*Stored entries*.
--------
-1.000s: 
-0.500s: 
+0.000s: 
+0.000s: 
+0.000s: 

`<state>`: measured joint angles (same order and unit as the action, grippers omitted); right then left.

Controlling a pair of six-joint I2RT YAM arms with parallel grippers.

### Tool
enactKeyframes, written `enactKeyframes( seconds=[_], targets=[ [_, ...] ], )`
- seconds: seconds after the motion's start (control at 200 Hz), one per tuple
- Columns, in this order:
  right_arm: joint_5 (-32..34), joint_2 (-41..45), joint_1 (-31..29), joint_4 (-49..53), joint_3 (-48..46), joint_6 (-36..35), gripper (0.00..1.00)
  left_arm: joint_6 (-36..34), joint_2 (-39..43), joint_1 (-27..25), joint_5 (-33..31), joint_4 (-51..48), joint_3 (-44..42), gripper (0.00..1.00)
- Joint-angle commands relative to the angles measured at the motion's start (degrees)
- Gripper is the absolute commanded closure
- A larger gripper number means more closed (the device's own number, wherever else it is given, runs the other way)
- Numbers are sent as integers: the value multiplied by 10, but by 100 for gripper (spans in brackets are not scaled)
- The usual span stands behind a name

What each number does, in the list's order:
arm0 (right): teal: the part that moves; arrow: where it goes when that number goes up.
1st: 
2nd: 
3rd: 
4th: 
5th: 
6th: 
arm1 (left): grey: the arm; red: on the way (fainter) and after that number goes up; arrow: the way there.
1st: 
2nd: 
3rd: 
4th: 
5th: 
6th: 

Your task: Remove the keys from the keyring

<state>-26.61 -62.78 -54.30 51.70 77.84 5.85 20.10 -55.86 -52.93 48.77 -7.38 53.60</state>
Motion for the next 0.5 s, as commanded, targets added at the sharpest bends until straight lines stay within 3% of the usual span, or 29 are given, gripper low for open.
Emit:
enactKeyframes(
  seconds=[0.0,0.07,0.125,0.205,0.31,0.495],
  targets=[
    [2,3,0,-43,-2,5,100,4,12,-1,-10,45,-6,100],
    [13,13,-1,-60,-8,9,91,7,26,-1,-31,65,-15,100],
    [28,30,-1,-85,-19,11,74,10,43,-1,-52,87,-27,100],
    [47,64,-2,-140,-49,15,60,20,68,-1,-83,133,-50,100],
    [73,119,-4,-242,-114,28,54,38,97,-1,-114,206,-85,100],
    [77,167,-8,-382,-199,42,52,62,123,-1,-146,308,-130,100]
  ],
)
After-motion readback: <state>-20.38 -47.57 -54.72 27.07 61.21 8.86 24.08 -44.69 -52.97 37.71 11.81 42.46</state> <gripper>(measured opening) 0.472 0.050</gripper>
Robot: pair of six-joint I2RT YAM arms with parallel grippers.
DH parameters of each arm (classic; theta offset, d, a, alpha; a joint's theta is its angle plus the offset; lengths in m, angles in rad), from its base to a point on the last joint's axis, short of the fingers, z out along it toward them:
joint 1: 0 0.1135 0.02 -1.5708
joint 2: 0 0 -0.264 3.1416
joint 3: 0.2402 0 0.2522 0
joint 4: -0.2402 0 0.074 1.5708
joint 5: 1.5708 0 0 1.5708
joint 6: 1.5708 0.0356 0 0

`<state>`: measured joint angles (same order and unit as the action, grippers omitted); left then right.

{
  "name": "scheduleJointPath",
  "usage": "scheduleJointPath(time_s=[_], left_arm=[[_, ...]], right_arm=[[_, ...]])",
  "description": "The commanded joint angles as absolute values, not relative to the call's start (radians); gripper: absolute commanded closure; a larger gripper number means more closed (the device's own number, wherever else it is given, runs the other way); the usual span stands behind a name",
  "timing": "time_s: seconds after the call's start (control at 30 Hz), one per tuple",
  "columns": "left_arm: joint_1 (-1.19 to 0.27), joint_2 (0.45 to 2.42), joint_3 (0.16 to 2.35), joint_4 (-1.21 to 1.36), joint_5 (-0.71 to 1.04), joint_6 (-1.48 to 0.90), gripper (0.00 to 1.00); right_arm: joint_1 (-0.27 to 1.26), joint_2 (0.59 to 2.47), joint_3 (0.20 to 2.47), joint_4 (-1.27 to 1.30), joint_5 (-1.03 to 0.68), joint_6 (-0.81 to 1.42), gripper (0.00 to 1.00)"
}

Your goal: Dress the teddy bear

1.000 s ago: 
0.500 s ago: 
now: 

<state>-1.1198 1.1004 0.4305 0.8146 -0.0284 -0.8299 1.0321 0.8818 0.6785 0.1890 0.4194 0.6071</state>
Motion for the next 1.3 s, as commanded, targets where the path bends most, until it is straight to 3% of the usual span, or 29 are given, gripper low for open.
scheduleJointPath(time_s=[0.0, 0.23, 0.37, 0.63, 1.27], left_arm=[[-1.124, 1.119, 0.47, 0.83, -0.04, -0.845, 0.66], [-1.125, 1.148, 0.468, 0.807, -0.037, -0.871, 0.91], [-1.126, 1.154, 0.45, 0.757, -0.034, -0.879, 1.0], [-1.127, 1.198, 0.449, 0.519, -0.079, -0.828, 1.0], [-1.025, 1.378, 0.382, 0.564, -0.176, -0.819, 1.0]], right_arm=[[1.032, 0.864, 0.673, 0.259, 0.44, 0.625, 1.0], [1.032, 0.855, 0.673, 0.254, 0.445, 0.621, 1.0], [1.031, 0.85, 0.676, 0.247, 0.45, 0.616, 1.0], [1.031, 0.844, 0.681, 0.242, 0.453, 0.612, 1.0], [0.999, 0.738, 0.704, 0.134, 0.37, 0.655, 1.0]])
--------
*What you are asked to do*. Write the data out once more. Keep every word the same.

*Solution for this exercise*.
-1.000s: 
-0.500s: 
+0.000s: 
+0.000s: 
+0.000s: 

`<state>`: measured joint angles (same order and unit as the action, grippers omitted); right then left.

Controlling a pair of six-joint I2RT YAM arms with parallel grippers.

### Tool
enactKeyframes, written `enactKeyframes( seconds=[_], targets=[ [_, ...] ], )`
- seconds: seconds after the motion's start (control at 200 Hz), one per tuple
- Columns, in this order:
  right_arm: joint_5 (-32..34), joint_2 (-41..45), joint_1 (-31..29), joint_4 (-49..53), joint_3 (-48..46), joint_6 (-36..35), gripper (0.00..1.00)
  left_arm: joint_6 (-36..34), joint_2 (-39..43), joint_1 (-27..25), joint_5 (-33..31), joint_4 (-51..48), joint_3 (-44..42), gripper (0.00..1.00)
- Joint-angle commands relative to the angles measured at the motion's start (degrees)
- Gripper is the absolute commanded closure
- A larger gripper number means more closed (the device's own number, wherever else it is given, runs the other way)
- Numbers are sent as integers: the value multiplied by 10, but by 100 for gripper (spans in brackets are not scaled)
- The usual span stands behind a name

What each number does, in the list's order:
arm0 (right): teal: the part that moves; arrow: where it goes when that number goes up.
1st: 
2nd: 
3rd: 
4th: 
5th: 
6th: 
arm1 (left): grey: the arm; red: on the way (fainter) and after that number goes up; arrow: the way there.
1st: 
2nd: 
3rd: 
4th: 
5th: 
6th: 

Your task: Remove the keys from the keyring

<state>-26.61 -62.78 -54.30 51.70 77.84 5.85 20.10 -55.86 -52.93 48.77 -7.38 53.60</state>
Motion for the next 0.5 s, as commanded, targets added at the sharpest bends until straight lines stay within 3% of the usual span, or 29 are given, gripper low for open.
Emit:
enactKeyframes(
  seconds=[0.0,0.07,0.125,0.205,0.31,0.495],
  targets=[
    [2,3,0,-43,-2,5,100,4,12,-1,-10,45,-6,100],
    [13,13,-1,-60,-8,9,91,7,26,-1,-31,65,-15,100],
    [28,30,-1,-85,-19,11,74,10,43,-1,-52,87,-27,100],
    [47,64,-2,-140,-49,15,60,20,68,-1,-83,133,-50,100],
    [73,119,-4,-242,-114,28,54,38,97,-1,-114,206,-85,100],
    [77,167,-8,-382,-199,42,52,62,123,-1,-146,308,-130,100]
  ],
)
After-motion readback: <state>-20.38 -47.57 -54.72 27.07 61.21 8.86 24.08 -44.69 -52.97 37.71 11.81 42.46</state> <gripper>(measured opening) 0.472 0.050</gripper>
Robot: pair of six-joint I2RT YAM arms with parallel grippers.
DH parameters of each arm (classic; theta offset, d, a, alpha; a joint's theta is its angle plus the offset; lengths in m, angles in rad), from its base to a point on the last joint's axis, short of the fingers, z out along it toward them:
joint 1: 0 0.1135 0.02 -1.5708
joint 2: 0 0 -0.264 3.1416
joint 3: 0.2402 0 0.2522 0
joint 4: -0.2402 0 0.074 1.5708
joint 5: 1.5708 0 0 1.5708
joint 6: 1.5708 0.0356 0 0

`<state>`: measured joint angles (same order and unit as the action, grippers omitted); left then right.

{
  "name": "scheduleJointPath",
  "usage": "scheduleJointPath(time_s=[_], left_arm=[[_, ...]], right_arm=[[_, ...]])",
  "description": "The commanded joint angles as absolute values, not relative to the call's start (radians); gripper: absolute commanded closure; a larger gripper number means more closed (the device's own number, wherever else it is given, runs the other way); the usual span stands behind a name",
  "timing": "time_s: seconds after the call's start (control at 30 Hz), one per tuple",
  "columns": "left_arm: joint_1 (-1.19 to 0.27), joint_2 (0.45 to 2.42), joint_3 (0.16 to 2.35), joint_4 (-1.21 to 1.36), joint_5 (-0.71 to 1.04), joint_6 (-1.48 to 0.90), gripper (0.00 to 1.00); right_arm: joint_1 (-0.27 to 1.26), joint_2 (0.59 to 2.47), joint_3 (0.20 to 2.47), joint_4 (-1.27 to 1.30), joint_5 (-1.03 to 0.68), joint_6 (-0.81 to 1.42), gripper (0.00 to 1.00)"
}

Your goal: Dress the teddy bear

1.000 s ago: 
0.500 s ago: 
now: 

<state>-1.1198 1.1004 0.4305 0.8146 -0.0284 -0.8299 1.0321 0.8818 0.6785 0.1890 0.4194 0.6071</state>
Motion for the next 1.3 s, as commanded, targets where the path bends most, until it is straight to 3% of the usual span, or 29 are given, gripper low for open.
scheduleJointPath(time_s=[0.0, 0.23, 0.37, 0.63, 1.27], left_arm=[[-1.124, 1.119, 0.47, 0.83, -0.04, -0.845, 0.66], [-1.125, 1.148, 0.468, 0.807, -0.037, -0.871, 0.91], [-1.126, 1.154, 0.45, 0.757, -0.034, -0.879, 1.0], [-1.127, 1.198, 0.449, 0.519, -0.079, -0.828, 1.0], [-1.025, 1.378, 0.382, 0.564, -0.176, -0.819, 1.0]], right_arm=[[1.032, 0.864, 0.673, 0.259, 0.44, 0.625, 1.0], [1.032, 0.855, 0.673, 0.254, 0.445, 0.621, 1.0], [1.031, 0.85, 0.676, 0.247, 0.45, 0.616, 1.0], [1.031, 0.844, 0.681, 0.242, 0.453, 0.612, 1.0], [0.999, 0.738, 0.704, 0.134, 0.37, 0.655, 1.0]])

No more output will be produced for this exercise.